The task force points out that the denomination is currently funded both by giving for general mission, and by donations for specific programs. It proposes designing a funding model based on the assumption that unrestricted giving will continue to decline and “celebrating the value and worth of designated giving.”
The report states that “such a system would provide every governing body and individual Presbyterians, as well, an opportunity to `select’ the mission work they wish to support.” An administrative fee would be taken from such restricted gifts to cover costs associated with accomplishing that particular work.
Presbyterians would also be given the chance to provide unrestricted donations — the denomination would stress the importance of doing that. Per capita giving would also continue.
But the Presbyterian system traditionally has appealed to a person’s loyalty to the institution — “it says give because of who you are (a Presbyterian) rather than give because of what you can do (you can change the world),” the report states. “A more timely approach would focus on giving because of what it can do (how it can make a difference).”
The task force is proposing an annual PC(USA) “Season of Giving’ in which the stories of how the denomination is making a difference around the globe would be told.
“We have to be able to tell the story,” Rocha said.
The executive committee voted to name a task force to consider whether the Presbyterian Publishing Corporation should takeover as publisher of Presbyterians Today magazine. That task force is expected to report back in September 2007.
The executive committee also confirmed the hiring of Tom Taylor as the PC(USA)’s new deputy executive director for mission.
Taylor, chosen from a pool of about 50 candidates, has been senior pastor of the 1,400-member Glenkirk Presbyterian Church in Glendora, California, near Los Angeles. He’s also a lawyer, the son of an independent preacher, a graduate of Yale Divinity School (M.Div.) and a doctoral candidate at Fuller Theological Seminary.

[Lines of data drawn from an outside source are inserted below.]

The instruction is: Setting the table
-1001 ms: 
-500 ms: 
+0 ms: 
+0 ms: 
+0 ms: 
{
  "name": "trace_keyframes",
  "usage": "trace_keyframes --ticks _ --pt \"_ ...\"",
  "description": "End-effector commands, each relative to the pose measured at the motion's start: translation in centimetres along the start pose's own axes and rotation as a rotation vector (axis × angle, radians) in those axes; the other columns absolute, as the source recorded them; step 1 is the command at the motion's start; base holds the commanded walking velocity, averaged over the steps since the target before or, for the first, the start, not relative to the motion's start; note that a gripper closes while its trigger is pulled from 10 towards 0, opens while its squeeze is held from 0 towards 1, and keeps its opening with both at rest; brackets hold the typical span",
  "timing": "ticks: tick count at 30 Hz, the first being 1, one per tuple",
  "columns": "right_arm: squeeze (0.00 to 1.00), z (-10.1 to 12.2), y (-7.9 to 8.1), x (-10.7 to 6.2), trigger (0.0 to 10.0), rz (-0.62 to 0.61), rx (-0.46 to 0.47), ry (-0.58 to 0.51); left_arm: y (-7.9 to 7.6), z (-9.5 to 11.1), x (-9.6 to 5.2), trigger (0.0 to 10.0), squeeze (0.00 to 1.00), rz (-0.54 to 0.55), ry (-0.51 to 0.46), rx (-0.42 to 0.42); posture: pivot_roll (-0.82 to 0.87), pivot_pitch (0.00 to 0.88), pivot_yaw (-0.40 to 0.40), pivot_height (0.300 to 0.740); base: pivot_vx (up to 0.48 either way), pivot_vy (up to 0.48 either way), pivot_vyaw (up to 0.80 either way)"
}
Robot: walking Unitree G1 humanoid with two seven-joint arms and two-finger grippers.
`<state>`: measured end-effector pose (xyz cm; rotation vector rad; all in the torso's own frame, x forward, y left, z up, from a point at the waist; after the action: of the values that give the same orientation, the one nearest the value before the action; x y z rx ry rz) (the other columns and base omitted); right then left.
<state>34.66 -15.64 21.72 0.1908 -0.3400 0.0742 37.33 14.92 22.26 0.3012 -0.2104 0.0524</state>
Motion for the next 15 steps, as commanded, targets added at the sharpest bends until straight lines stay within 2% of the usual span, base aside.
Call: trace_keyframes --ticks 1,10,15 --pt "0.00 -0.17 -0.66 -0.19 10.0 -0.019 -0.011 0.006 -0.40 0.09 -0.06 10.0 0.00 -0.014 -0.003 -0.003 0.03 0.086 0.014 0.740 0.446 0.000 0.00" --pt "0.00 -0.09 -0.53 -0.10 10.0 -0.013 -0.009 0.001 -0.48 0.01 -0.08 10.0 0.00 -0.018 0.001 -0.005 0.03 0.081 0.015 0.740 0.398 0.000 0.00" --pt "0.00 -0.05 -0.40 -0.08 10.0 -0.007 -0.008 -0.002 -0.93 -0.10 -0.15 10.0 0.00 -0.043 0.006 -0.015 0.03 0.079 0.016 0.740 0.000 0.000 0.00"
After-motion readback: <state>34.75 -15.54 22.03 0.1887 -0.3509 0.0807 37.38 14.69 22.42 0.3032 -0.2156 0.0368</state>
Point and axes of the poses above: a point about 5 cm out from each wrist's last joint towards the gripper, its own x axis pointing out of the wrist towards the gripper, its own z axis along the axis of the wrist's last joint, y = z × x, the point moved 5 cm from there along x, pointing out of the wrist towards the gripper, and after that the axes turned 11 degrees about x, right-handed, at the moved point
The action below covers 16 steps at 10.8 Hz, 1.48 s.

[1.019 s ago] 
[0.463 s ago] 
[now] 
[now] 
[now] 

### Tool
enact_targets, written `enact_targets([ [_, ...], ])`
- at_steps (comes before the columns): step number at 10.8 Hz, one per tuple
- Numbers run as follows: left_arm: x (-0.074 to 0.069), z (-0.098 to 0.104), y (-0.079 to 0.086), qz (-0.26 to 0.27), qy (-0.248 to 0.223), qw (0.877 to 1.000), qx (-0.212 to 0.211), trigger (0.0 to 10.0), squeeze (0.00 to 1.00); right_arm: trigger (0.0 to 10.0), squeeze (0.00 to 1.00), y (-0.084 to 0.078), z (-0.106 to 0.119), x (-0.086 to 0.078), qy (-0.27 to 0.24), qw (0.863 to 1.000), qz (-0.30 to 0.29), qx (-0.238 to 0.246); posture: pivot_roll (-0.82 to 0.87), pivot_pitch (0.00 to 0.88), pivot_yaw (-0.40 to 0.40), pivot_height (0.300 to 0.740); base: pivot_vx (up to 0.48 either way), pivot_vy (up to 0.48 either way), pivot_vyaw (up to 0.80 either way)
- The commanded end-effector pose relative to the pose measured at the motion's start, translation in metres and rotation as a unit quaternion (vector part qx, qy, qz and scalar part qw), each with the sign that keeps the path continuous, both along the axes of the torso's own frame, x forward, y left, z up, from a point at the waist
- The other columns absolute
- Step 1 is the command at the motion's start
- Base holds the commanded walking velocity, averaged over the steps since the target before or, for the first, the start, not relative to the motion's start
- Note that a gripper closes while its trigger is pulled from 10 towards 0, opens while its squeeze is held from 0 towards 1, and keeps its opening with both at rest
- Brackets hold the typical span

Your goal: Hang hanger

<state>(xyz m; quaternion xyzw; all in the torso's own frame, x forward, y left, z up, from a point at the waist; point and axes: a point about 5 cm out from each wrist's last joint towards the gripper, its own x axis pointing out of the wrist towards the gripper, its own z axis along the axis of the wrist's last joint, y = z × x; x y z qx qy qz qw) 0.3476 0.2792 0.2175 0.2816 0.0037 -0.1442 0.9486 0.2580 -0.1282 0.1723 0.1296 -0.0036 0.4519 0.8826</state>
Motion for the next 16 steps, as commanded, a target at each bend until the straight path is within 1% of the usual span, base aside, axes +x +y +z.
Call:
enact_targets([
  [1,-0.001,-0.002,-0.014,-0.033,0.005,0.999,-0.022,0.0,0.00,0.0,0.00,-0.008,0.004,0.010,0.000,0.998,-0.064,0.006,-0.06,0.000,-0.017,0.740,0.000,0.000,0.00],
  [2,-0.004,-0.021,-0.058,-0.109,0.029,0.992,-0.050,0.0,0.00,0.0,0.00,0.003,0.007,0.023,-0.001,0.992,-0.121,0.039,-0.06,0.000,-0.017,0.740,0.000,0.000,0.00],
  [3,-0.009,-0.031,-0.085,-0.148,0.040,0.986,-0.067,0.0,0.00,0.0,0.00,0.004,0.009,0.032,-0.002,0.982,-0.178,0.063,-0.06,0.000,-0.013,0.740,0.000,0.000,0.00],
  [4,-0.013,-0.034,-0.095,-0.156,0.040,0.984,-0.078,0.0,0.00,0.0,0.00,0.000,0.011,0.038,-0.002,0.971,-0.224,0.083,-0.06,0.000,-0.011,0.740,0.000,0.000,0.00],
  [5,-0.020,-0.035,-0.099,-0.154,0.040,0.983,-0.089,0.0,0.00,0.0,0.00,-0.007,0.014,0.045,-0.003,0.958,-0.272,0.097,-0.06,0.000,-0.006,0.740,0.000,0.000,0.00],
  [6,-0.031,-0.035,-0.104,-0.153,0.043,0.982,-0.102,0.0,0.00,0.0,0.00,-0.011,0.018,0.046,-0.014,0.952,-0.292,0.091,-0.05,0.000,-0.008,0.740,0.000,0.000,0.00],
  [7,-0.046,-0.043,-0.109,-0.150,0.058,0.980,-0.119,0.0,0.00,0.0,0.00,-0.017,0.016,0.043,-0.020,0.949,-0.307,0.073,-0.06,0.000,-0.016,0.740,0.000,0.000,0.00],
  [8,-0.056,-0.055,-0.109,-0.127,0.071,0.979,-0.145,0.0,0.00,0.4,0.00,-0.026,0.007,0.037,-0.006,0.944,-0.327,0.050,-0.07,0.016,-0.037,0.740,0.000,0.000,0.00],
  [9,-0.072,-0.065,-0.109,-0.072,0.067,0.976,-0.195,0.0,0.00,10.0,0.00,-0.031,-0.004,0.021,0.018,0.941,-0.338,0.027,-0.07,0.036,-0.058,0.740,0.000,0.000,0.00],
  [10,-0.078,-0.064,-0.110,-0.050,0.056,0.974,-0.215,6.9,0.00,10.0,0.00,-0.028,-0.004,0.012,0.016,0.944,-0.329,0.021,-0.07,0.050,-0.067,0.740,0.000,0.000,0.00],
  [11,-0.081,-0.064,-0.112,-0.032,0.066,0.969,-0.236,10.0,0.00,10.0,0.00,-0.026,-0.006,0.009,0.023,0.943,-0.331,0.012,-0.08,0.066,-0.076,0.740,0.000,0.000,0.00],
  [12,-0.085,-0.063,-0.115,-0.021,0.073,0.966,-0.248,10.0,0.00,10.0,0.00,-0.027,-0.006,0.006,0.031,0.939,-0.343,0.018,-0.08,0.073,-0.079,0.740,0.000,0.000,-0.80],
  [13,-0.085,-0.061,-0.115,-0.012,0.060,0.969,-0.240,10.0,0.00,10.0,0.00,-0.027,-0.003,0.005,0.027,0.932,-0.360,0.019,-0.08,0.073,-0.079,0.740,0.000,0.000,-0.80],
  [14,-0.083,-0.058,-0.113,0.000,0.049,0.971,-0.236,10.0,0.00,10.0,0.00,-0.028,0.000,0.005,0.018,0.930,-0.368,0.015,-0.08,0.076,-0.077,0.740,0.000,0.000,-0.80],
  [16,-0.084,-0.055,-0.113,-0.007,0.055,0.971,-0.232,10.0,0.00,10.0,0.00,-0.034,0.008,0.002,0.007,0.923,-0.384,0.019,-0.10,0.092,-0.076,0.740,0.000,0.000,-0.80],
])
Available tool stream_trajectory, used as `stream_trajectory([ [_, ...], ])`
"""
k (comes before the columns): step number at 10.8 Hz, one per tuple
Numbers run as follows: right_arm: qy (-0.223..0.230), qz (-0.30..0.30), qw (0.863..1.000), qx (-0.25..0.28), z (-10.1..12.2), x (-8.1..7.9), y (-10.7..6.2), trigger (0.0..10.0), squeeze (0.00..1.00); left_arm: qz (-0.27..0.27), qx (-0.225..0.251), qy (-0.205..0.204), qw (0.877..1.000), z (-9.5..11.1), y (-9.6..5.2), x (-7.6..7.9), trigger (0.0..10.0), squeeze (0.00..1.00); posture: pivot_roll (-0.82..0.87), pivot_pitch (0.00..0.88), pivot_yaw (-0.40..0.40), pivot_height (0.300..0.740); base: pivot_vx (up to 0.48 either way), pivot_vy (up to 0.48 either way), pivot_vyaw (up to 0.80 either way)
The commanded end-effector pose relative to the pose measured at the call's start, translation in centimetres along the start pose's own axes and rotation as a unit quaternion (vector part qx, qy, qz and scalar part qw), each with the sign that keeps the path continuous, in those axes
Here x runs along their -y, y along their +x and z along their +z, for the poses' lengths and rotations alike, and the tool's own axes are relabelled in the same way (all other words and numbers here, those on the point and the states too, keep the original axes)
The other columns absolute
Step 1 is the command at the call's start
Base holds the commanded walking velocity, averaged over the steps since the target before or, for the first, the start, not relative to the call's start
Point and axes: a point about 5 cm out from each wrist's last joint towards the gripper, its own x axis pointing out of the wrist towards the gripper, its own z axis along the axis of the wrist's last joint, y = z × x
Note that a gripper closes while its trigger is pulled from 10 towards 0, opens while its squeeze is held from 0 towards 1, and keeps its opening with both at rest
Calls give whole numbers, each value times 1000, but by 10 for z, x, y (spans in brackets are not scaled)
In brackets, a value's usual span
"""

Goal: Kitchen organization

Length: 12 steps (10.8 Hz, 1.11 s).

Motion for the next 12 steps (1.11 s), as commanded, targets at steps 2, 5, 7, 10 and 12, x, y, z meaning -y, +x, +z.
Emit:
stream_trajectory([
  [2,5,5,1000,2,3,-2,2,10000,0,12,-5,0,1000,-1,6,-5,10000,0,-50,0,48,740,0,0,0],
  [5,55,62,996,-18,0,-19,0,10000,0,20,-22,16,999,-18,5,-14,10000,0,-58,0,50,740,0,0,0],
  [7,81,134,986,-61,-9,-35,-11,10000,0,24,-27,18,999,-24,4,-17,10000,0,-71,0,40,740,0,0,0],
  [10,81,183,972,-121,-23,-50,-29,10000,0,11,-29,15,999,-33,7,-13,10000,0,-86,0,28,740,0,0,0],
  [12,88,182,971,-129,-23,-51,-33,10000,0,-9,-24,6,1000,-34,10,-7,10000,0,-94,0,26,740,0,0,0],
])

Taylor said he joined the PC(USA) at about age 30, intentionally, after experiencing what he described as a crisis of faith in his 20s and then searching for a church with which to become involved. He was attracted to the PC(USA), Taylor said, because “it’s so incredibly diverse” and “it was a place where I could be myself and be honest.”
Taylor describes himself as an evangelical. Asked to describe what he means by that, Taylor said he understands that word has been applied to everyone from James Dobson to Tony Campolo — quite a theological range. For him, it means “sharing the gospel in word and act,” Taylor told the committee.
Linda Valentine, who was named last summer as the new executive director of the General Assembly Council, said she was unknown to lots of Presbyterians when she was selected, but said people have been willing to give her a chance.
She said some are concerned that “Tom is from California, he’s a tall-steeple pastor, he’s an evangelical.” Valentine urged the church “to meet Tom as you’ve met me, with open hearts and minds,” and said some of the qualities she appreciates in him are “a demonstrated ability to bring people together” and a combination of confidence and humility.
Valentine tried to shoot down one rumor making the rounds: that Glenkirk has been withholding funds from the PC(USA) in recent years.
She said Glenkirk has been a “faithful supporter” of the denomination — Valentine said both congregational and presbytery records indicate Glenkirk has paid its per capita, even though the records of the national church were in error about that.
In response to a question, Taylor said Glenkirk signed on to the Confessing Church movement as a way to uphold the PC(USA)’s confessions, not with any intent to use the movement in “vitriolic ways.”
Taylor said both liberal and conservative Presbyterians agree on the need to help the world. And he thinks sticking together in the denomination, despite theological differences, keeps people honest and informed.
“We’re really better followers of Jesus Christ, is my view, when we stick together,” Taylor said.
Presbyterians are better followers when the family stays together, he said, and better messengers for Jesus as well.